Several months ago, FCPS released two proposed calendar options for the 2021-2022 academic year.

Those included school closures on Rosh Hashanah, Yom Kippur, Eid and Diwali.

But then the school board added a third calendar option, which does not include any of the four recommended closure days. And now, there is a fourth option introduced earlier this month which may or may not include these days off.

"The school system has already by its own admission, failed at implementing and consistently enforcing these regulations and we have no reason to believe that would change," said Guila Franklin Siegel, Associate Director at JCRC.

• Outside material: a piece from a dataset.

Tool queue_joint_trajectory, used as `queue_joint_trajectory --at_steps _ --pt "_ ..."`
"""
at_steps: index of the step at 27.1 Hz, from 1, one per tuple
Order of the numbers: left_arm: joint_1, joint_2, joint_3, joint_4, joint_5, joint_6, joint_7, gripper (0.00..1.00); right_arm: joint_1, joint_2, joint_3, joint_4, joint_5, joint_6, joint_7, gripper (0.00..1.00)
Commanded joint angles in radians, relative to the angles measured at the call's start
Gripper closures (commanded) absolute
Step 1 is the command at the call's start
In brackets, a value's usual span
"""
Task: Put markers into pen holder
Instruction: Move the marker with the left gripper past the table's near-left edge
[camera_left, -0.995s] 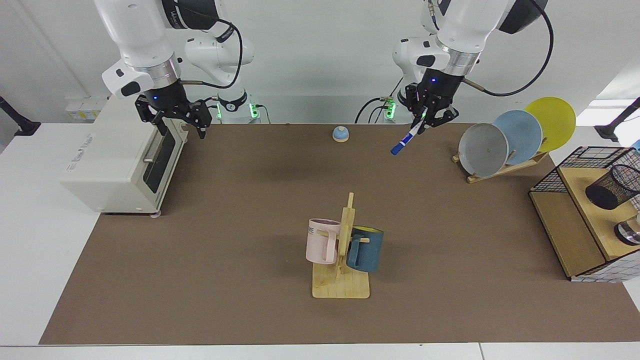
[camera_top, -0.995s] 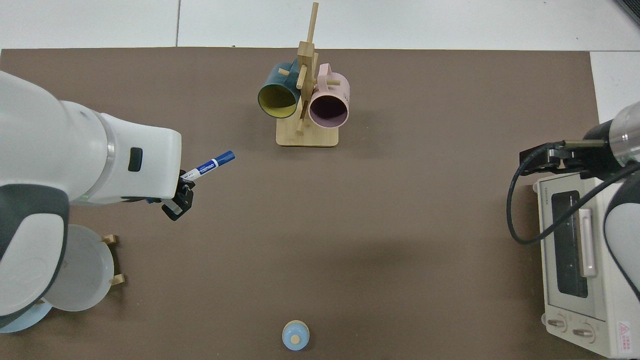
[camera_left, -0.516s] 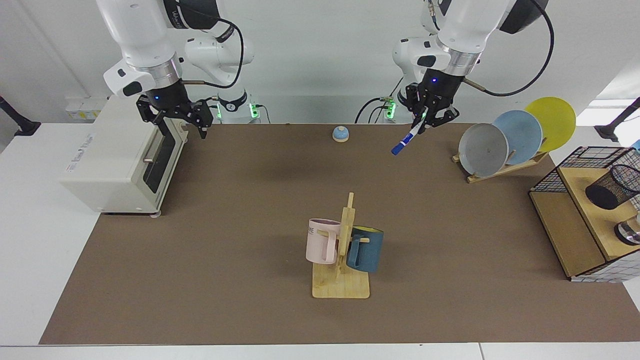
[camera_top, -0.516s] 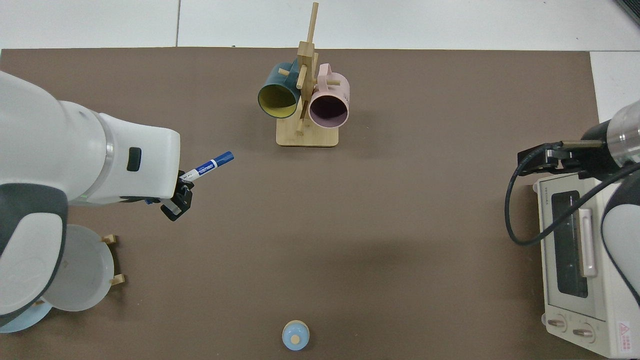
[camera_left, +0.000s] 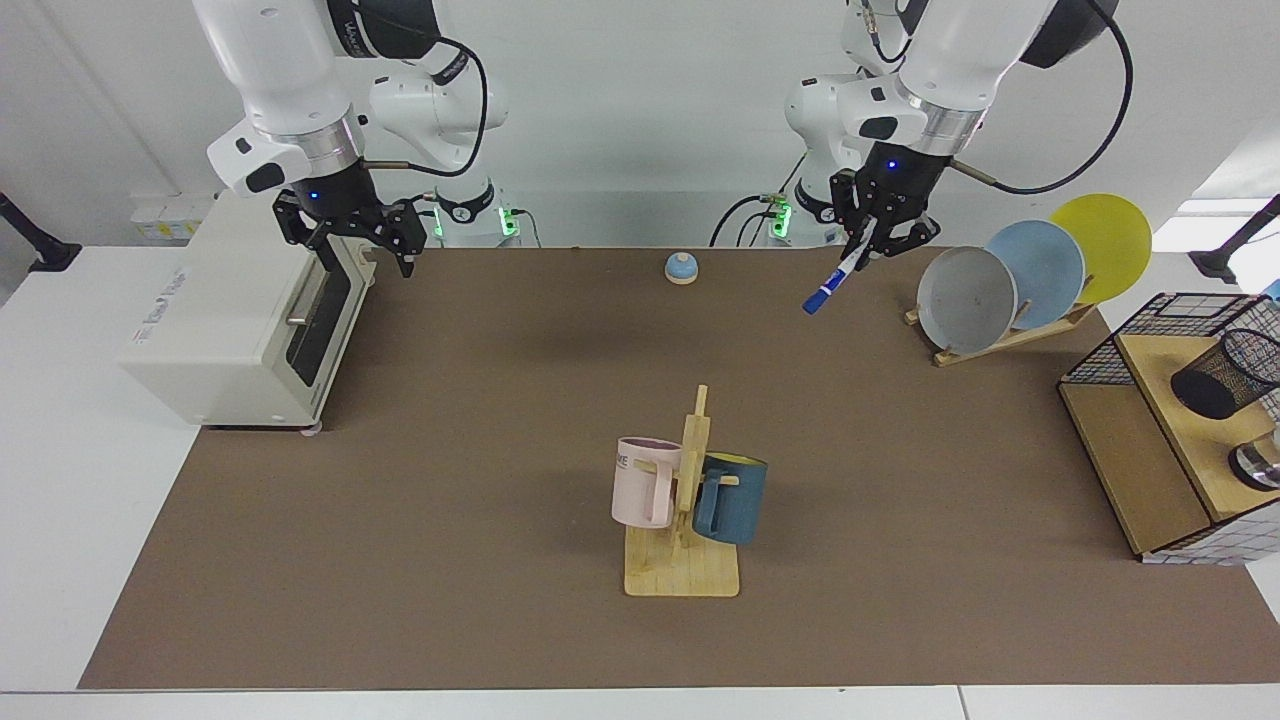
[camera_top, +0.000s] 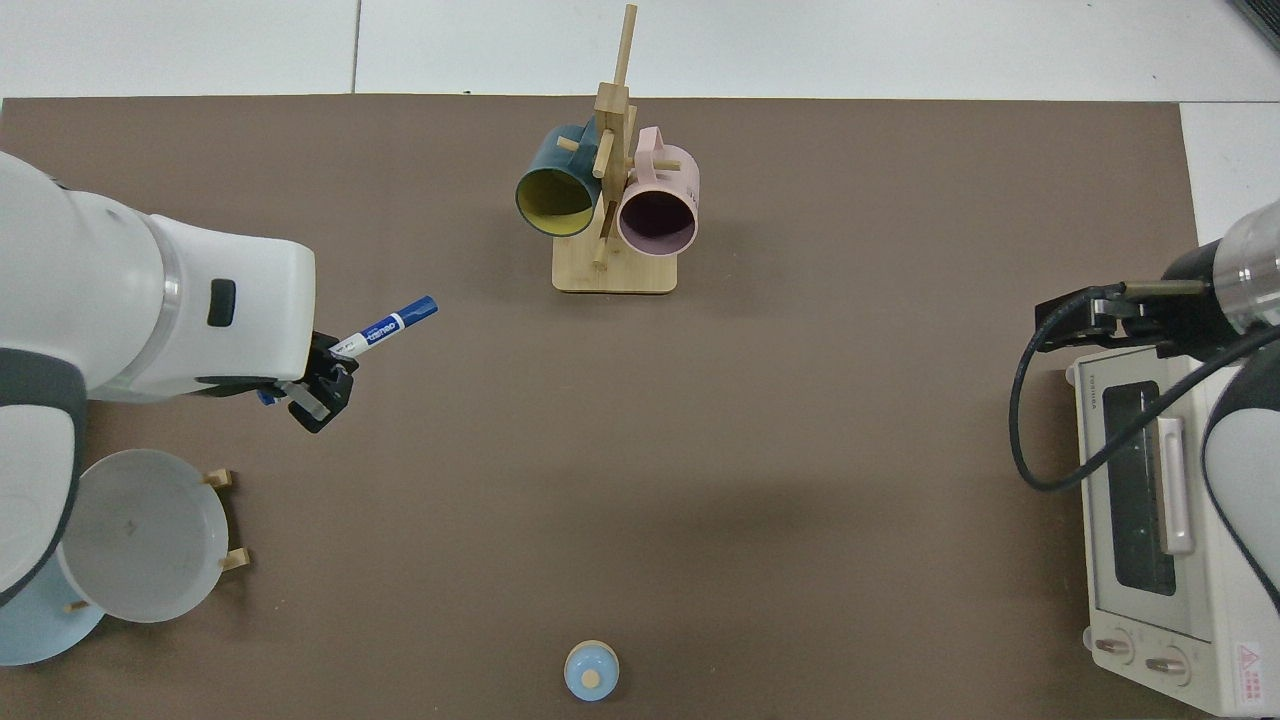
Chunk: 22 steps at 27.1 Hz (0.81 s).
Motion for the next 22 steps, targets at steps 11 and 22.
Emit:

Siegel said that at least 1,000 Fairfax County residents have also emailed their school-board representatives demanding a calendar change. She noted that the Jewish population in northern Virginia, which includes Fairfax, had swelled by 80 percent between 2003 and 2017, and said that Hindu and Muslim populations in the district have "dramatically increased" as well."

"It is with extreme frustration that I feel like this is another example of where we cannot recognize what equity in practice really looks like," said Laura Jane Cohen, FCPS School Board Member in the Springfield District. 

Cohen said that while she supports the stance that many parents and the interfaith coalitions have taken, she does not expect the board’s expected Thursday night vote, to be in their favor. 

She said, it is likely that the calendar will remain the same but it doesn’t mean that the school board won’t visit the same topic for the 2022-2023 school calendar year.